En términos lacanianos se puede decir que no hay ninguna razón para que nadie se ponga en posición de dar respuesta a esta pregunta y el no poder responder a ella, es decir al recusar que pueda haber una enseñanza sobre cómo sobrevivir a nuestra propia locura, es diciendo que para eso no hay ninguna enseñanza que sea válida.

Al hacer esto, aquel que se plantea la pregunta o la demanda, puede avanzar en su propia pregunta, es decir, darse cuenta que se plantea en él, a propósito, que no hay más que una respuesta particular.  (Allouch, 1995, p.85)

Y por si fuera poco en la Erótica, redactada en una breve nota a pie, propone una apuesta canónica que es un reto para los psicoanalistas: “La muerte de Freud y la de Lacan no le plantean al analista la cuestión de lo que recibe de Freud y de Lacan; lo incitan a determinar lo que va a poner de él en sus tumbas para que ellos sean los muertos que son y él sea, por esto, a su vez, el seguidor que es”. (Allouch, [1995] 1996, p. 14)

¿Habrá algo más que agregar a esta propuesta a la luz de considerar lo que Jean Allouch mismo hizo en ese sentido con su vasta obra, sus actos de enseñanza y su oficio de analista?

O sea, con su vida toda como doliente/gozante? ¡Ah, qué delicia el mole!


[1]Las cursivas son mías. 

[2]Mole: Una palabra náhuatl, molli o mulli, designa genéricamente las salsas, guisos y potajes. El mole, tal como se conoce ahora en México, vino después de la colonia española como un producto del mestizaje. El mole poblano, originario de un convento de la ciudad de Puebla, se considera el rey de esta salsa y lleva chiles variados, tortilla de maíz, chocolate, almendras, cacahuates y especias variadas. El que le sigue en celebridad es el mole de Oaxaca, el llamado mole negro. También son muy apreciados tanto el verde como el mole blanco que se elaboran en distintas regiones del país.  

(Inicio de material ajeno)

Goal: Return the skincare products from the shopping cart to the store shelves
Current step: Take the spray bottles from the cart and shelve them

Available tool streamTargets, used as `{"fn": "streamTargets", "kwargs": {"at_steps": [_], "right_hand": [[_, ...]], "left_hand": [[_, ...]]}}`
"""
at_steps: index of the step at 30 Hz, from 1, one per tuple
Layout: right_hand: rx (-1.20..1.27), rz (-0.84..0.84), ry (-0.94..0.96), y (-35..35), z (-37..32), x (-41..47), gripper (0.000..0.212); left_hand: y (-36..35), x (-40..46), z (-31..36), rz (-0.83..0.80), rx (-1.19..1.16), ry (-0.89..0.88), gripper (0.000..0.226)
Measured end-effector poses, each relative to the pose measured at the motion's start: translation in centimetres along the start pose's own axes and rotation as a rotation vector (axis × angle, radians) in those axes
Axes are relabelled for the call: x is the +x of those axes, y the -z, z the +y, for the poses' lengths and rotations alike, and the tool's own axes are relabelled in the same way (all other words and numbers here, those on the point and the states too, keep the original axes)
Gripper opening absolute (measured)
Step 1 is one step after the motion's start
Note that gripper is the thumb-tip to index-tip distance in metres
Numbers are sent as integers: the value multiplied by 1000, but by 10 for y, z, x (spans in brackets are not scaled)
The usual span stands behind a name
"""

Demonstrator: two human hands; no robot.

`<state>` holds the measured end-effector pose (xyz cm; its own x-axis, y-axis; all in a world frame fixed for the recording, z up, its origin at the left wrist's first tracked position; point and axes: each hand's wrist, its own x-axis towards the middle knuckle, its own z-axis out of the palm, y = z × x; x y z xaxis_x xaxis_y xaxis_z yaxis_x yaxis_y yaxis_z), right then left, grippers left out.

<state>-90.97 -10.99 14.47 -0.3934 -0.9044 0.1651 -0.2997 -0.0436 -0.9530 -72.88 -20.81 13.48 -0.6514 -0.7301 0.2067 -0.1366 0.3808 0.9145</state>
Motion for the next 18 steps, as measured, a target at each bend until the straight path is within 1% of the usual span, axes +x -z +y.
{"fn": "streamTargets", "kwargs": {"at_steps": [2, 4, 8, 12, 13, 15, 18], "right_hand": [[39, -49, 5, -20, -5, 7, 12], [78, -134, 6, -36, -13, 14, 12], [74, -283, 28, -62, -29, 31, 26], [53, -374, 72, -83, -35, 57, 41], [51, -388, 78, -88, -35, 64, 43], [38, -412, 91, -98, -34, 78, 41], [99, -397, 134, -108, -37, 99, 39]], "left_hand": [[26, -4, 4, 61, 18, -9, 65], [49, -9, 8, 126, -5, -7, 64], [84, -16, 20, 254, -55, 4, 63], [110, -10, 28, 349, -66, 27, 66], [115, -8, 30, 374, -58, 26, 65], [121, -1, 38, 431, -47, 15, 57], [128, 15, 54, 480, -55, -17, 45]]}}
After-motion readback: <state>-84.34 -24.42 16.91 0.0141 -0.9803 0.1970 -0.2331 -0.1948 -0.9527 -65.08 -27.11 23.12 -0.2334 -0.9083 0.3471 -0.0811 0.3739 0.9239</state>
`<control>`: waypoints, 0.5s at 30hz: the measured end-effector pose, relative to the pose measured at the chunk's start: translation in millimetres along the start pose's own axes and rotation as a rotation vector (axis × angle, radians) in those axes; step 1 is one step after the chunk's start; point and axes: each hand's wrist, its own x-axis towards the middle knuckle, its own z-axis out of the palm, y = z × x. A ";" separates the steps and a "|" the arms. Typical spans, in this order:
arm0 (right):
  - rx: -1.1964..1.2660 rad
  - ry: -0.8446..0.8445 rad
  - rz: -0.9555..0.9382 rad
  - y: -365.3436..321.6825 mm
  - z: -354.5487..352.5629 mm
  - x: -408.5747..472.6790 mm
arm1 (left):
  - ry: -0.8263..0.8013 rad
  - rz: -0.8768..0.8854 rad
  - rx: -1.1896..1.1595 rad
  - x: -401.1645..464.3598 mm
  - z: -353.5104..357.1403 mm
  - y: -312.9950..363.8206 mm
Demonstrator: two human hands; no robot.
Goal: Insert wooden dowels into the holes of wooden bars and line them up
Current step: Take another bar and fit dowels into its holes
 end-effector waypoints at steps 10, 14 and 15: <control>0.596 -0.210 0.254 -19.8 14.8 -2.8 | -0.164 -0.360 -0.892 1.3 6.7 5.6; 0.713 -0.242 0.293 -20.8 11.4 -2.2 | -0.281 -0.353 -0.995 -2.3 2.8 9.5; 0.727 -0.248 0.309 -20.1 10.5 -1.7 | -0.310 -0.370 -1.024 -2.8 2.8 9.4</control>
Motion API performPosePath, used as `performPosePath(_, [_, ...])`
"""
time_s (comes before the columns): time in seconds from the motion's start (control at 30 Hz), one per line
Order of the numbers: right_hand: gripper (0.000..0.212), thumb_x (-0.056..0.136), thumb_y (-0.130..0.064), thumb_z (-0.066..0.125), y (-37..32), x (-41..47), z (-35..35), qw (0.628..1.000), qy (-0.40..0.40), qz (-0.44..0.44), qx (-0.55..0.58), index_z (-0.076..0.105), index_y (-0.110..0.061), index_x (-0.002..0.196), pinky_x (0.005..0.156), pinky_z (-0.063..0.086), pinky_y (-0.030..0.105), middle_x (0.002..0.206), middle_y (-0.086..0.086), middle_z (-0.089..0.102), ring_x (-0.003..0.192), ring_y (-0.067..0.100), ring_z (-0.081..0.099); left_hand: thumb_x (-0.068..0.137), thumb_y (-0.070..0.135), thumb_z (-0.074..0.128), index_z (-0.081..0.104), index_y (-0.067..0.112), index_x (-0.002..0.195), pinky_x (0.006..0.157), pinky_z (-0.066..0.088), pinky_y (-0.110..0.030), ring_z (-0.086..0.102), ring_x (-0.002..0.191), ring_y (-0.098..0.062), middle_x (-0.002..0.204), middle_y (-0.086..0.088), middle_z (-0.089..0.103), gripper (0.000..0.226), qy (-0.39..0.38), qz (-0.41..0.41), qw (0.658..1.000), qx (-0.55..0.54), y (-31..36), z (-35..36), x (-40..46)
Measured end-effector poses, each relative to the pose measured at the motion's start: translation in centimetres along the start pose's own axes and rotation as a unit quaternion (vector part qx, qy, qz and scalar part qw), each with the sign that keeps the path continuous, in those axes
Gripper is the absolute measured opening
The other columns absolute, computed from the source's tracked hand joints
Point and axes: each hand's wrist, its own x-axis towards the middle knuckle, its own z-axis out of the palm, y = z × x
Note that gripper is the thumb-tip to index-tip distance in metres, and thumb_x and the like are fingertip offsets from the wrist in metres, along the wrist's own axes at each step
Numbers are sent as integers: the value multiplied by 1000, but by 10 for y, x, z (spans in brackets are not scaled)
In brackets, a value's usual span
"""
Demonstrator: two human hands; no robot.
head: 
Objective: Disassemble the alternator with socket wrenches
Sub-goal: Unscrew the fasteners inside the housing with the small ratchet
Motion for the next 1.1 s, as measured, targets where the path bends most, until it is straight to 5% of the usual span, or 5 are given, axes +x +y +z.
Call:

[3]Los rituales y festividades del 1 y 2 de noviembre en México tienen lugar como expresión del mestizaje entre las creencias prehispánicas dirigidas a ayudar al pasaje afortunado de los difuntos en su viaje al inframundo o Mictlán, con algunas creencias religiosas heredadas de la conquista. Tienen como objeto festejar y recordar a quienes ya partieron ofrendándoles las comidas y bebidas que les gustaban acompañadas por altares de flores, velas y otras coloridas ofrendas.       

[4]Las cursivas son mías.   


Referencias bibliográficas

– Allouch, J. [1995] (1996), Erótica del duelo en el tiempo de la muerte seca, Buenos Aires, Argentina, Editorial Edelp. 

– Allouch, J. (1995), Conferencia: “Enséñame a dejar atrás mi locura” (Costa Rica, 1995).In$cribir el psicoanálisis. Año 3, Nro. 5. Enero-Julio. Costa Rica, 1996. Asociación Costarricense para la Investigación y el Estudio del Psicoanálisis (ACIEPs). 

– Auden, W.H. and Isherwood, C. (1939), Journey to a War, London, Faber & Faber.    

– Bernard, Th. [1978] (1984), El imitador de voces, Madrid, España, Alfaguara. 

– Erasmo de Rotterdam, [1511] (2011), Elogio de la locura o Encomio de la estulticia,  Barcelona, España, Editorial Austral. 

– Oé, K. [1966] (1998), Dinos cómo sobrevivir a nuestra locura, Barcelona, España, Editorial Anagrama.